Leoncavallo : VESTI LA GIUBBA
Dicitencello Vuie
Verdi: OTELLO "Dio mi potevi"
Na sera e maggio
Serenade de Romberg
Leoncavallo: LA BOHEME
Giordano: ANDREA CHENIER














Emission Arte Lirica du 23 juin 2019

mai 28th, 2019 par Alain Fauquier


Affiche Grandes mélodies napolitaines portrait 1

MARIO LANZA

ET LES

GRANDES MELODIES NAPOLITAINES

 Après avoir chanté l’opéra, les grands standards américains, les comédies musicales et les chansons italiennes qu’il avait tellement entendues dans sa famille durant son enfance et son adolescence américaine dans la petite Little Italy de Philadelphie, sa ville natale, Mario Lanza décida, à la fin de sa courte vie, de consacrer tout un album à des chansons napolitaines.
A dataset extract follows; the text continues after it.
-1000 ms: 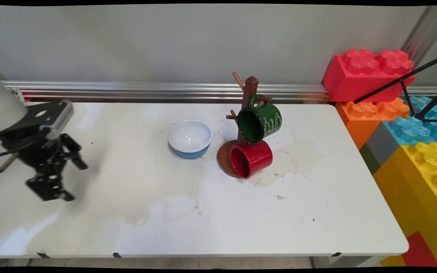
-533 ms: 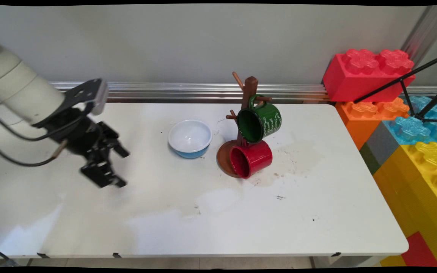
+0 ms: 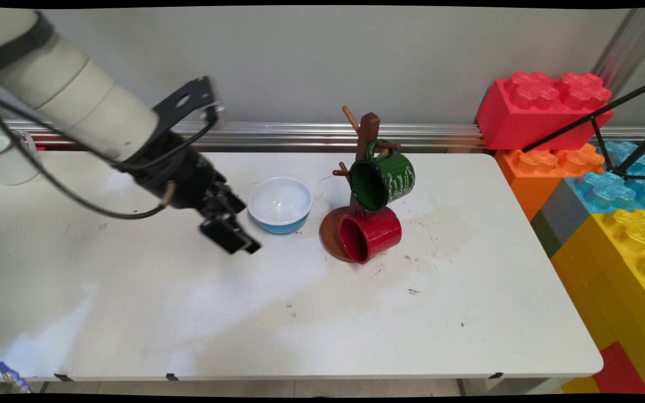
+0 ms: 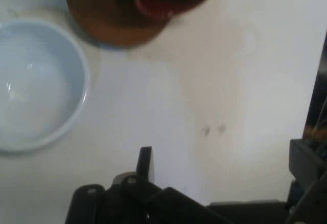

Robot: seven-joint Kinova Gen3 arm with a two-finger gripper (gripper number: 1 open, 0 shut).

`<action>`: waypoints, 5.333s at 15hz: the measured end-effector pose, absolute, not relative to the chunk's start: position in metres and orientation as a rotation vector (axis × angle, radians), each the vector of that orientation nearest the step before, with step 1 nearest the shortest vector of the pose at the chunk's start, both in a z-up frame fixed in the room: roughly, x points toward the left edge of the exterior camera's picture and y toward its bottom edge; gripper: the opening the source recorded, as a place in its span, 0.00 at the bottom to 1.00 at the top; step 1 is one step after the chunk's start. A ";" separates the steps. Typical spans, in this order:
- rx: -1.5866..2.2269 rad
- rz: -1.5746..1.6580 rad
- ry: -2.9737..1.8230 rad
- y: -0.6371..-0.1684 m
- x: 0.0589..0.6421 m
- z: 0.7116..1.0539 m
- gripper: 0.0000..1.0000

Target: Pick up the green mug from the rack, then place the picked object on the table

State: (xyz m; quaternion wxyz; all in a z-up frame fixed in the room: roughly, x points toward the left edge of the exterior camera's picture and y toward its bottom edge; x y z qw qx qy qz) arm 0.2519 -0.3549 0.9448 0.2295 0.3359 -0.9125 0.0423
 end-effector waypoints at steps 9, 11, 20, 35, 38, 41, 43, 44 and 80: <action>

Il s’attaquait là à un gros morceau et, à part, quelques airs devenus « internationaux » et qu’il avait chantés dès l’Amérique, il venait maintenant faire le choix de grandes, belles et sombres mélodies.

Mais écoutons d’abord, le fameux MARECHIARE (en napolitain) ou MARECHIARO en italien du nom du petit port pittoresque de la région de Naples, devenu célèbre par la Chanson MARECHIARE écrite par le poète Di Giacomo et le compositeur Francesco Paolo TOSTI.
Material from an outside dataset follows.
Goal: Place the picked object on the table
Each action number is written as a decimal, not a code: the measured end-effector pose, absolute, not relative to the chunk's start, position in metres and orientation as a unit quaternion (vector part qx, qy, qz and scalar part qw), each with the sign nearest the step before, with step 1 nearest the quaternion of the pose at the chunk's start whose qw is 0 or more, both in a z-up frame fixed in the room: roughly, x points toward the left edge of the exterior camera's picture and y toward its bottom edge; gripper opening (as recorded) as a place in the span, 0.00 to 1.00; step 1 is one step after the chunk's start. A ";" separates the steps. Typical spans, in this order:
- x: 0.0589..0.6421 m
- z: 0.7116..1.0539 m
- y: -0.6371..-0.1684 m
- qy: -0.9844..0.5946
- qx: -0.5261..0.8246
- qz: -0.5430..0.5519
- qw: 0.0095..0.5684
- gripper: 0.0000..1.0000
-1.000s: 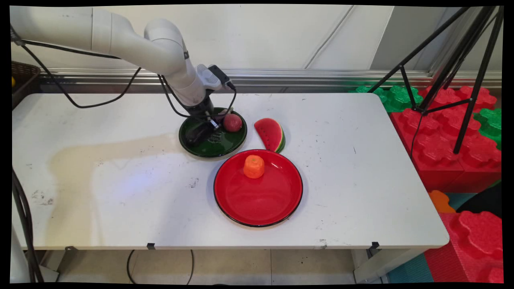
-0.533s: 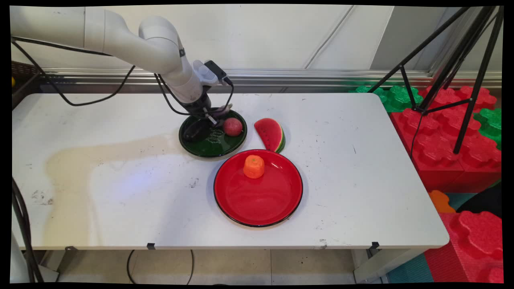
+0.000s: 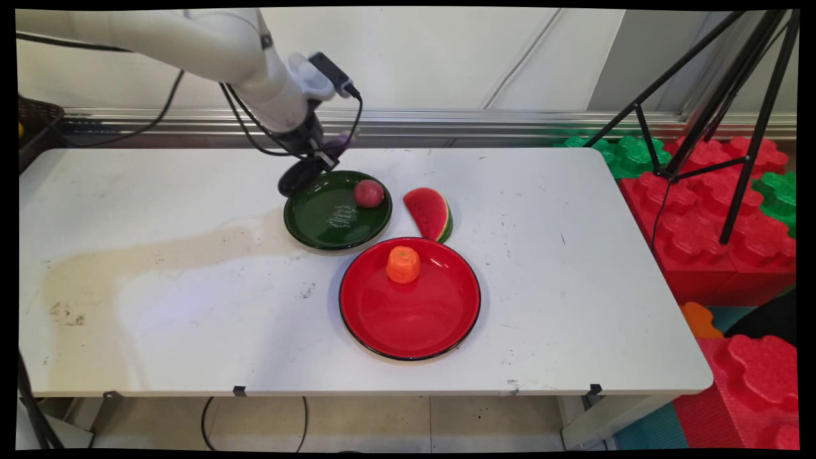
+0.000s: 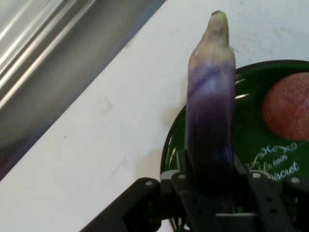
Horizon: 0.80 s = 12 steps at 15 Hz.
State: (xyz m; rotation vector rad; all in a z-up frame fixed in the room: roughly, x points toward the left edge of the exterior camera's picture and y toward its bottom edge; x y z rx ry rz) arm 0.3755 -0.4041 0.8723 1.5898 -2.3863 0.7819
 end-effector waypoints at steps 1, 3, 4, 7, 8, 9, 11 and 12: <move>0.377 0.883 -0.395 -0.799 0.532 0.266 0.084 0.00; 0.383 0.900 -0.377 -0.800 0.529 0.272 0.084 0.00; 0.387 0.907 -0.367 -0.798 0.530 0.273 0.084 0.00; 0.402 0.922 -0.337 -0.790 0.543 0.273 0.082 0.00; 0.405 0.924 -0.329 -0.788 0.547 0.272 0.080 0.00; 0.411 0.928 -0.317 -0.784 0.553 0.271 0.076 0.00; 0.421 0.932 -0.296 -0.779 0.564 0.266 0.069 0.00; 0.425 0.933 -0.288 -0.777 0.568 0.263 0.066 0.00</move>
On y parle d’une petite fenêtre, la Fenestella qui a le plus contribué au mythe du site de MARCECHIARE. ON dit que le poète et écrivain napolitain Salvatore Di Giacomo (1860-1934) apercevant un œillet dans un pot de fleurs sur le rebord d’une petite fenêtre,  trouva l’inspiration pour une des plus célèbres chansons napolitaines : A Marechiare.
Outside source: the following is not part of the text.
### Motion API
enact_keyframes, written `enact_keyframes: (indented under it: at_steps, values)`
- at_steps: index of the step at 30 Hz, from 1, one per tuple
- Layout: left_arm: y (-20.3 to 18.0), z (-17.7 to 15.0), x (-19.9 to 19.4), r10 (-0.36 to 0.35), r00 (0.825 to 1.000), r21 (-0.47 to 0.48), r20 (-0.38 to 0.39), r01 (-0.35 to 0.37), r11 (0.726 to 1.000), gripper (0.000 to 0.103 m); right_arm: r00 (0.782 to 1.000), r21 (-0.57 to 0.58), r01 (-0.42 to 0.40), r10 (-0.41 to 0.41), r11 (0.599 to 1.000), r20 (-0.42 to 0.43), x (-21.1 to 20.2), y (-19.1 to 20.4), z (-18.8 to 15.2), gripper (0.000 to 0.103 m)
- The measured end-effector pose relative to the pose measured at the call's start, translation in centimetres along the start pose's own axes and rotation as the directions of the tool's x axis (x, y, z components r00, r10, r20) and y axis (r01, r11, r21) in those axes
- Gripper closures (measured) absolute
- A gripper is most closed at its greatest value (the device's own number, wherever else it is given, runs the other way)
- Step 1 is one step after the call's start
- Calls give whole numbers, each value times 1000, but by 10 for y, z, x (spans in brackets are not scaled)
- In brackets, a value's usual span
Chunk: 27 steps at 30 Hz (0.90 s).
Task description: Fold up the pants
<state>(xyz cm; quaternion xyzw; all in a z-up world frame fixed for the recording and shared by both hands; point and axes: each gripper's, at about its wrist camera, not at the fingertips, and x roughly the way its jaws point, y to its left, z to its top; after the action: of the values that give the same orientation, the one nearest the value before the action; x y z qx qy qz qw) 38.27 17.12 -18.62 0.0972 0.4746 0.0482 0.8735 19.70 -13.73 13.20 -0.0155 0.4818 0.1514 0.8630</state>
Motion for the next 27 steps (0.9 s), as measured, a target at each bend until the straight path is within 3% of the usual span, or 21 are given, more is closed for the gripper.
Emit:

De nos jours, la petite fenêtre est toujours fleurie d’un œillet et une plaque commémorative en marbre blanc rappelle la partition et le nom de l’auteur mort en avril 1934.

« Quanno spónta la luna a Marechiaro, pure li pisce nce fanno a ll’ammore… Scétate, Carulí, ca ll’aria è doce…!  »

En napolitain : « Quand la lune se leva à Marechiaro, même les poissons font l’amour … Réveille-toi, Caroline, que l’air est doux …  »

Pourquoi les chansons napolitaines ?

Parce que contrairement à ce que certains pourraient croire, ces chansons ne sont pas d’aimables fariboles, mais des œuvres, paroles et musique, de première importance et n’ont rien de « folklorique » au sens galvaudé et non approprié du terme.

Le Napolitain est une véritable langue, avec ses idiomes, ses sonorités, ses » histoires », ses thèmes, qui vont de l’amour, bien sûr, à la nostalgie, à la dureté et à la beauté de la vie, à l’évocation des immigrants quittant leur pays et Naples et Sorrente, à la mélancolie de tous, ceux qui partent et ceux qui restent, la mélancolie forme parfumée de la tristesse, et que Vincenzo Bellini, le grand et jeune maître du Bel Canto, appelait « Malinconia, Ninfa gentile », Mélancolie, Nymphe Gentille » ; on a compris, que viennent ensuite le temps qui passe, et la mort.

Et c’est ce qu’on trouve dans les mélodies napolitaines.

Pour les chanter il faut, si on ose dire, « du coffre », non pas seulement au sens physique mais émotionnel, et c’est ce que Caruso, lui-même napolitain, traduisait ainsi, avec ironie et sérieux :

« il y faut une grand capacité thoracique, une grande bouche, beaucoup de dur travail et un peu de cœur ».

Comme dit l’autre, il faut avoir vécu pour dire des choses belles et profondes avec simplicité.

Aussi Mario Lanza n’a-t-il chanté ces grands airs qu’une une fois en Italie où on sait qu’il est mort à 38 ans il y aura bientôt 60 ans, le 7 octobre 1959.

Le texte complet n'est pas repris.